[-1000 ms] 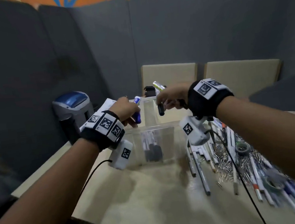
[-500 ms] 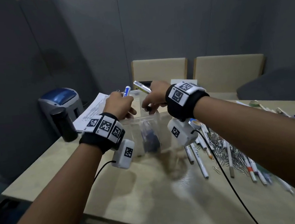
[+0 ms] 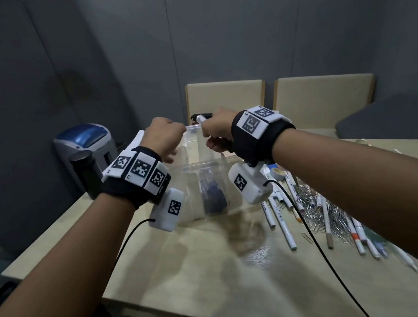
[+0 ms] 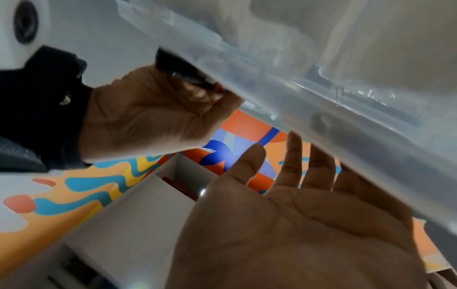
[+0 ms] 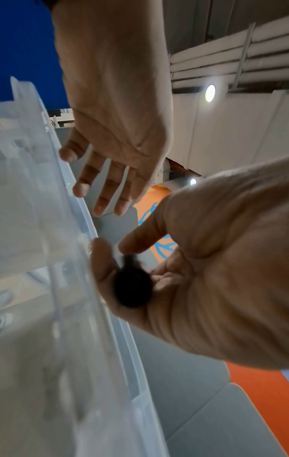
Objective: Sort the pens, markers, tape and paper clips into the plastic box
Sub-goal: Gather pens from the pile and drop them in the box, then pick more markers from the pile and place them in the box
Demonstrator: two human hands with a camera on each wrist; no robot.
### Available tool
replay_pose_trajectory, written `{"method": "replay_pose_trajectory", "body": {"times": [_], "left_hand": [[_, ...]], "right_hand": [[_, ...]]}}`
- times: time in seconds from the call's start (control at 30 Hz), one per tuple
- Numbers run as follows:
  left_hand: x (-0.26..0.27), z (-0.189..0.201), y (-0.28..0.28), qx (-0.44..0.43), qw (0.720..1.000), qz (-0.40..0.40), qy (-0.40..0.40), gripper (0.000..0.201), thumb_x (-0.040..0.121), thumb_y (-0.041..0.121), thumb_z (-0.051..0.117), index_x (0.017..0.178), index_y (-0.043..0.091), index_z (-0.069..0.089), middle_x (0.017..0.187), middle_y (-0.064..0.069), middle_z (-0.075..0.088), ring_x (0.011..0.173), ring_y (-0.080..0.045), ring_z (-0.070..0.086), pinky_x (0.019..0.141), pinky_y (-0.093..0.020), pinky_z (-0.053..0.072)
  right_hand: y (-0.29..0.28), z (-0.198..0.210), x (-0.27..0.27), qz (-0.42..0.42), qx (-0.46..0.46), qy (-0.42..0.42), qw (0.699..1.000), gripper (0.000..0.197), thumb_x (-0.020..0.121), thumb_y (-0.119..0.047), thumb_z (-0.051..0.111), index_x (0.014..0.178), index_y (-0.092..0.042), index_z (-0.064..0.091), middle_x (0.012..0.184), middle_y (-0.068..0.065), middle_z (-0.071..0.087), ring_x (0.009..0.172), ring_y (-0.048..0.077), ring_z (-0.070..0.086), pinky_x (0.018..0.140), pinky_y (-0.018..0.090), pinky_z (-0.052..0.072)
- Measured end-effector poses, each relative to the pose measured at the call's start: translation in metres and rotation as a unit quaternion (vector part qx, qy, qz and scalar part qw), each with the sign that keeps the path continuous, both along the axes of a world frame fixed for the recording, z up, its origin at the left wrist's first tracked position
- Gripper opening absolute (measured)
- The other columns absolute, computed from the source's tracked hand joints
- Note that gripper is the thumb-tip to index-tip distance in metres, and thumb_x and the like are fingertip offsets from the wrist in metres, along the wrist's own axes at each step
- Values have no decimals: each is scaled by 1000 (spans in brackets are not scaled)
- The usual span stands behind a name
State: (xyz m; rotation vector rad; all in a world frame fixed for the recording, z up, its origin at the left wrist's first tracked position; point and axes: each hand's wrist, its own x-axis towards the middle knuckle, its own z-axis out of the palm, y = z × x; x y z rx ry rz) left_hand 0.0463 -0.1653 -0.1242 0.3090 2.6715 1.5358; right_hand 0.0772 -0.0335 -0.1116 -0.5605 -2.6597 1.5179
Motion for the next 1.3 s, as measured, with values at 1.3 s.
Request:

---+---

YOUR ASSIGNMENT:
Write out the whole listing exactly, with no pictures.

RESPONSE FOR THIS EXERCISE:
[-1000 ms] 
[-500 ms] 
[+0 ms] 
[+0 ms] 
[+0 ms] 
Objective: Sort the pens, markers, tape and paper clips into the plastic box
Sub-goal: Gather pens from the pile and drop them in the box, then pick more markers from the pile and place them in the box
Demonstrator: two human hands with a camera on each wrist; no robot.
### Available tool
replay_pose_trajectory, written `{"method": "replay_pose_trajectory", "body": {"times": [_], "left_hand": [[_, ...]], "right_hand": [[_, ...]]}}`
- times: time in seconds from the call's start (control at 30 Hz), one per tuple
- Numbers run as follows:
  left_hand: x (-0.26..0.27), z (-0.189..0.201), y (-0.28..0.28), qx (-0.44..0.43), qw (0.720..1.000), qz (-0.40..0.40), qy (-0.40..0.40), gripper (0.000..0.201), thumb_x (-0.040..0.121), thumb_y (-0.041..0.121), thumb_z (-0.051..0.117), index_x (0.017..0.178), index_y (-0.043..0.091), index_z (-0.069..0.089), middle_x (0.017..0.187), middle_y (-0.064..0.069), middle_z (-0.075..0.088), ring_x (0.011..0.173), ring_y (-0.080..0.045), ring_z (-0.070..0.086), pinky_x (0.019..0.141), pinky_y (-0.093..0.020), pinky_z (-0.053..0.072)
  right_hand: y (-0.29..0.28), z (-0.198..0.210), x (-0.27..0.27), qz (-0.42..0.42), qx (-0.46..0.46), qy (-0.42..0.42), qw (0.699..1.000), gripper (0.000..0.197), thumb_x (-0.020..0.121), thumb_y (-0.119..0.047), thumb_z (-0.051..0.111), index_x (0.014..0.178), index_y (-0.092..0.042), index_z (-0.064..0.091), middle_x (0.012..0.184), middle_y (-0.068..0.065), middle_z (-0.071..0.087), ring_x (0.009..0.172), ring_y (-0.048..0.077), ring_z (-0.070..0.086), pinky_x (0.018..0.140), pinky_y (-0.018..0.090), pinky_z (-0.052..0.072)
- Measured end-effector poses, each relative to the pose measured at the call's start: translation in metres and rotation as a unit quaternion (vector part qx, qy, qz and scalar part qw), each with the sign that keeps the path continuous, both along the axes of a world frame fixed for the recording, z up, its origin at the left wrist's first tracked position
- Gripper opening absolute (measured)
- The other columns absolute, computed from the source's tracked hand joints
- Note that gripper is the thumb-tip to index-tip distance in metres, and thumb_x and the like are fingertip offsets from the wrist in metres, along the wrist's own axes at each step
- Values have no decimals: each is scaled by 1000 (spans in brackets are not scaled)
- The usual span stands behind a name
State: (xyz m; rotation vector rad; all in a world frame fixed for the recording, z up, its origin at the left wrist's first tracked position; point and axes: each hand's wrist, its own x-axis towards the middle knuckle, its own z-axis out of the palm, y = z × x; x y z rx ry rz) left_hand 0.0463 -0.1653 -0.1242 0.3090 2.6715 1.5358; right_hand 0.0772 -0.0335 -0.1116 -0.5605 -2.6597 1.5179
Motion for the next 1.3 s, as measured, with values at 1.3 s.
Request:

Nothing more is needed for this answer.